Make discovery mechanism for `cuda/_include` directory compatible with `pip install --editable` #2846

rwgk · 2024-11-16T01:52:01Z

Description

Also add pytest-xdist (pytest plugin for distributed testing) to test requirements. This speeds up iterative development:

cuda_cooperative:

pytest default (one worker): 322.17s
pytest -n 16: 27.17s

cuda_parallel:

pytest default (one worker): 33.88s
pytest -n 16: 17.00s

pip install --editable documentation:

https://setuptools.pypa.io/en/latest/userguide/development_mode.html (Thanks a lot @leofang for pointing this out to me today!)

Tested interactively with:

cd python/cuda_cooperative
pip3 uninstall cuda_cooperative
rm -rf build cuda/_include
pip3 install --editable .[test]
pytest -v tests/ -n 16

cd python/cuda_parallel
pip3 uninstall cuda_parallel
rm -rf build cuda/_include
pip3 install --editable .[test]
pytest -v tests/ -n 16

Also resolving this warning when testing cuda_cooperative:

  /home/coder/cccl/python/cuda_cooperative/cuda/cooperative/experimental/_nvrtc.py:49: DeprecationWarning: pathlib.Path.__enter__() is deprecated and scheduled for removal in Python 3.13; Path objects as a context manager is a no-op
    with pkg_resources.files('cuda.cooperative').parent.joinpath('_include') as include_path:

…`pip install --editable`

github-actions · 2024-11-16T02:18:17Z

🟩 CI finished in 15m 57s: Pass: 100%/1 | Total: 15m 57s | Avg: 15m 57s | Max: 15m 57s

🟩 python: Pass: 100%/1 | Total: 15m 57s | Avg: 15m 57s | Max: 15m 57s

🟩 cpu
  🟩 amd64              Pass: 100%/1   | Total: 15m 57s | Avg: 15m 57s | Max: 15m 57s
🟩 ctk
  🟩 12.6               Pass: 100%/1   | Total: 15m 57s | Avg: 15m 57s | Max: 15m 57s
🟩 cudacxx
  🟩 nvcc12.6           Pass: 100%/1   | Total: 15m 57s | Avg: 15m 57s | Max: 15m 57s
🟩 cudacxx_family
  🟩 nvcc               Pass: 100%/1   | Total: 15m 57s | Avg: 15m 57s | Max: 15m 57s
🟩 cxx
  🟩 GCC13              Pass: 100%/1   | Total: 15m 57s | Avg: 15m 57s | Max: 15m 57s
🟩 cxx_family
  🟩 GCC                Pass: 100%/1   | Total: 15m 57s | Avg: 15m 57s | Max: 15m 57s
🟩 gpu
  🟩 v100               Pass: 100%/1   | Total: 15m 57s | Avg: 15m 57s | Max: 15m 57s
🟩 jobs
  🟩 Test               Pass: 100%/1   | Total: 15m 57s | Avg: 15m 57s | Max: 15m 57s

👃 Inspect Changes

Modifications in project?

	Project
	CCCL Infrastructure
	libcu++
	CUB
	Thrust
	CUDA Experimental
+/-	python
	CCCL C Parallel Library
	Catch2Helper

Modifications in project or dependencies?

	Project
	CCCL Infrastructure
	libcu++
	CUB
	Thrust
	CUDA Experimental
+/-	python
	CCCL C Parallel Library
	Catch2Helper

🏃‍ Runner counts (total jobs: 1)

#	Runner
1	`linux-amd64-gpu-v100-latest-1`

leofang · 2024-11-16T02:21:26Z

python/cuda_parallel/cuda/parallel/experimental/__init__.py

-        include_path = importlib.resources.files('cuda').joinpath('_include')
+        include_path = importlib.resources.files(
+            'cuda.parallel').parent.joinpath('_include')


Q: where would this new path locates? site-packages/cuda/parallel/_include or site-packages/cuda/_include?
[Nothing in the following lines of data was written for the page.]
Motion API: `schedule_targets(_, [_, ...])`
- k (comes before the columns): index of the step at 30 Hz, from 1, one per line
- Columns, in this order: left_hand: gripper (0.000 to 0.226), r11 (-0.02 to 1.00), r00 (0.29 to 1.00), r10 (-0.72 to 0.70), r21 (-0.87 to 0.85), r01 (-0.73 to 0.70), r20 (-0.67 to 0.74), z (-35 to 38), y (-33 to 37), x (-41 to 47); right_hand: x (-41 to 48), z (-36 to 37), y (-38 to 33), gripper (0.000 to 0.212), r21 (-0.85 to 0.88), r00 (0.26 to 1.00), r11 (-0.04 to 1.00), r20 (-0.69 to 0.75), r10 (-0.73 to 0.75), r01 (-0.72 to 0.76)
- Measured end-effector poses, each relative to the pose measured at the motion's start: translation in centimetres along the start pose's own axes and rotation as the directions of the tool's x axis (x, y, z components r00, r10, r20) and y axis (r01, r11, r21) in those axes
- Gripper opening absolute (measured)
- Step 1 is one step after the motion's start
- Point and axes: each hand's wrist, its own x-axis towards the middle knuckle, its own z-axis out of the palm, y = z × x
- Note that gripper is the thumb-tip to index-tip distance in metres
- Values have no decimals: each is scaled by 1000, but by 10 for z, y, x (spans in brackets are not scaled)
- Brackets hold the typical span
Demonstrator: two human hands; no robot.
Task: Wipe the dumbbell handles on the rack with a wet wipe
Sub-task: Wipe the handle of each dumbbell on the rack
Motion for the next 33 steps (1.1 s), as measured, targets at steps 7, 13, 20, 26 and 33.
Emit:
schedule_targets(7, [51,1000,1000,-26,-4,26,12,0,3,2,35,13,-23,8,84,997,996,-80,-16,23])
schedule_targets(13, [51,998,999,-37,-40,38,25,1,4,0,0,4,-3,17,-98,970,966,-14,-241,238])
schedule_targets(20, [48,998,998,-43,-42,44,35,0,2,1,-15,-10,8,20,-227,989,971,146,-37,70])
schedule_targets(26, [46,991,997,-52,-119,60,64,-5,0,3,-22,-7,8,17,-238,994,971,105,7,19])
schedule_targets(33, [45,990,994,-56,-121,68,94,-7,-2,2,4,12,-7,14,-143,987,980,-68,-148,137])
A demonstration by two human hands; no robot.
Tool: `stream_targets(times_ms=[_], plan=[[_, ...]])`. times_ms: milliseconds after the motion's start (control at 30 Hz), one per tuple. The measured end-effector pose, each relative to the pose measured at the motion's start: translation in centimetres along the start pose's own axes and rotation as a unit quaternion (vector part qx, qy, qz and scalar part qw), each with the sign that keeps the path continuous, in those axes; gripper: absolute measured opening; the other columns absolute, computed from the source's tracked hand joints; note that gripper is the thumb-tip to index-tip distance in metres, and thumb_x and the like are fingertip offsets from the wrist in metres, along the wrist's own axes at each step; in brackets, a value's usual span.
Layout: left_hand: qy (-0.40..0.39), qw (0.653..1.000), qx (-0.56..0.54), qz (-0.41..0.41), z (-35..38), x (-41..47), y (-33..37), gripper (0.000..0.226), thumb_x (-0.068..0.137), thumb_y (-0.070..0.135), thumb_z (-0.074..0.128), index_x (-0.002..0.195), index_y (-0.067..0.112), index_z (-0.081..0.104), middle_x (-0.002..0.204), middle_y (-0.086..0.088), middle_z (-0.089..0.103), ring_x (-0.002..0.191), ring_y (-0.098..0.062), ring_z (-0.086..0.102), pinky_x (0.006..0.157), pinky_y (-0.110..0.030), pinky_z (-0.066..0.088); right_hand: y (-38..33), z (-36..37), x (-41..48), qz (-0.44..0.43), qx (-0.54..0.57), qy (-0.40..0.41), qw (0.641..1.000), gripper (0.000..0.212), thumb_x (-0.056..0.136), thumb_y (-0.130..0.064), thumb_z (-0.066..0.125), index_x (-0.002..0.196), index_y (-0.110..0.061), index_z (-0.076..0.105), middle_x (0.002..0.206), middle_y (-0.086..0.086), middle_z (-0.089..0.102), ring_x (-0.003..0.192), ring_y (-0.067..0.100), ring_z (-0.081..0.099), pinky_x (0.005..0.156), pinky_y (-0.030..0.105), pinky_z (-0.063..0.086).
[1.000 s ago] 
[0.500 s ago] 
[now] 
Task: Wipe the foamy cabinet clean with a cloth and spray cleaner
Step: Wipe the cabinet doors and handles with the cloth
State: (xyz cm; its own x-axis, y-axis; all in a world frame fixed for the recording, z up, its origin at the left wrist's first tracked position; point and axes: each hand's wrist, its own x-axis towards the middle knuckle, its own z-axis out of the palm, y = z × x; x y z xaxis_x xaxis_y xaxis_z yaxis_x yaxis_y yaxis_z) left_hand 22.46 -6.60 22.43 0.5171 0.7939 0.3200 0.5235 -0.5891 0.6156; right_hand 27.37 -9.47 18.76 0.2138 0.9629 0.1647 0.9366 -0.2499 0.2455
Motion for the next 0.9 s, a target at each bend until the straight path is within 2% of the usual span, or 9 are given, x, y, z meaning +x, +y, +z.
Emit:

Asking because the plan (#2281) was to share the headers between cuda.parallel and cuda.cooperative, and eventually ship a standalone CCCL wheel that's header-only (but not using, e.g., https://pypi.org/project/nvidia-cuda-cccl-cu12/).

Q: where would this new path locates?

It's not a new path, it's really only the discovery mechanism that's changed in this PR.

Asking because the plan (#2281) was to share the headers between cuda.parallel and cuda.cooperative

Yes, in the regular wheel (without --editable) the directory is (e.g. in my CCCL Dev Container and a devenv virtual environment):

/home/coder/cccl/python/devenv/lib/python3.12/site-packages/cuda/_include

That is shared between cuda.parallel and cuda.cooperative.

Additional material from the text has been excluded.